Moyamoya Disease: When Should You Look for a Genetic Cause of Stroke?

INTRODUCTION: Strokes are common but can be caused by a rare illness. Moyamoya disease (MMD) justifies a family assessment because of its hereditary nature and the availability of new therapies. CASE DESCRIPTION: A 42-year-old man was admitted because of convulsions with sensorimotor deficit due to a massive cerebral haemorrhage caused by MMD. The fact that the patient died suggested his children should be screened. DISCUSSION: MMD is rare and its consequences disastrous. Many cases in both children and adults have been described. Investigations should be carried out when the diagnosis is suspected, and, if confirmed, the family should be screened given the genetic nature of some forms of the disease. Effective and increasingly personalized therapeutic solutions are available.
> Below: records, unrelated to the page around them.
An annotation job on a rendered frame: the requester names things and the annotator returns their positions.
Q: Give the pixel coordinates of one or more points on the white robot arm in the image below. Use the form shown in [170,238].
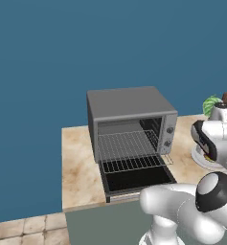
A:
[178,207]

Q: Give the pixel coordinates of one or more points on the grey toaster oven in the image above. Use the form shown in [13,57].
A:
[127,102]

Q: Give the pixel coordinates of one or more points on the grey toaster oven knob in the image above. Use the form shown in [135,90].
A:
[170,130]
[167,143]

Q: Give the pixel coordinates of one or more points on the toaster oven glass door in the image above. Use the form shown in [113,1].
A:
[135,178]

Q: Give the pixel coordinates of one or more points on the white plate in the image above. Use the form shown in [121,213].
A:
[199,159]

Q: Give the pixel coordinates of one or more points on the green leafy plant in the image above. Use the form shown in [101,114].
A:
[210,105]

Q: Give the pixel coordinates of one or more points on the grey-green counter cabinet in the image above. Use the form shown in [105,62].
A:
[102,225]

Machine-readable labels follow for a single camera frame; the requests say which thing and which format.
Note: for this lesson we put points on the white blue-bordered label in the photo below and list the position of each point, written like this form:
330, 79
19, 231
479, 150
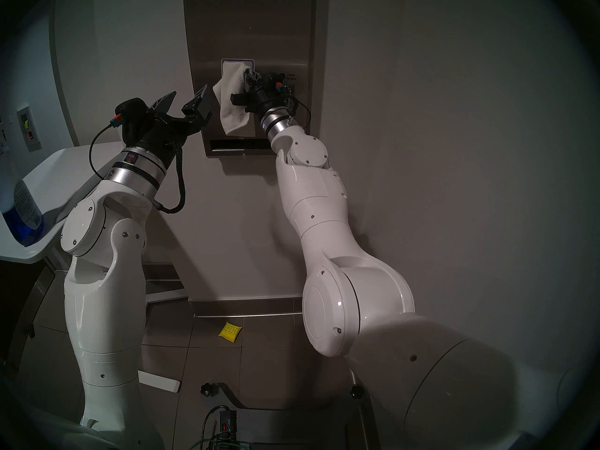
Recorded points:
236, 60

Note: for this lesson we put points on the dark robot base platform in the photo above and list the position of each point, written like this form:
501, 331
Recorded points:
281, 425

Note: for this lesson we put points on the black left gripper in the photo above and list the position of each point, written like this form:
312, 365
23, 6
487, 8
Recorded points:
164, 132

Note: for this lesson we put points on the stainless steel wall dispenser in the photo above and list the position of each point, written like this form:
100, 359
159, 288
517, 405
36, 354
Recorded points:
253, 22

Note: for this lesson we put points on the black knob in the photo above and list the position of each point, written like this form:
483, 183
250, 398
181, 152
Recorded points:
209, 390
357, 392

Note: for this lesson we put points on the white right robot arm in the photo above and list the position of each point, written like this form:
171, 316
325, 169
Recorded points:
328, 219

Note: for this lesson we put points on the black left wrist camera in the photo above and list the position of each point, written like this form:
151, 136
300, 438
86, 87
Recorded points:
131, 118

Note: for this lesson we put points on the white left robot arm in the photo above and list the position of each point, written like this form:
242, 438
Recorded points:
103, 313

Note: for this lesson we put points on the yellow sponge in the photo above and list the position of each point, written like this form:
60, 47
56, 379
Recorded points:
230, 332

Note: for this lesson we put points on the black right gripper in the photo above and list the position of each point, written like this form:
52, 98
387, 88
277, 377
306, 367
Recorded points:
262, 100

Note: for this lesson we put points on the grey wall outlet plate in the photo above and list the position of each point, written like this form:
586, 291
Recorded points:
29, 130

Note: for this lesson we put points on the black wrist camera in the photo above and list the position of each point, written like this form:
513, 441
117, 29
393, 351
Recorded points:
275, 80
131, 118

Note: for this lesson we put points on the blue liquid spray bottle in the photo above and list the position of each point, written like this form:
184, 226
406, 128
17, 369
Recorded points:
26, 228

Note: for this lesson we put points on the black power box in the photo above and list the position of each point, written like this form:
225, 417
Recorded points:
227, 424

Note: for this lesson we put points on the white terry cloth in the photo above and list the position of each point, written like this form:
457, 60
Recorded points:
234, 111

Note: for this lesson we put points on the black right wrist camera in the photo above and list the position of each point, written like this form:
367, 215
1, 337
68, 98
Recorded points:
275, 80
CONCLUSIONS: A minority of strokes are caused by rare diseases including MMD. Our current knowledge of this pathology and the treatments available justify a family assessment when the clinical or family context requires it. LEARNING POINTS: Strokes are frequent but can reveal rare conditions, including Moyamoya disease. The families of patients should be screened in order to avoid morbidity and mortality. The diagnosis is not necessarily fatal as there are various promising therapeutic solutions, which should encourage further research.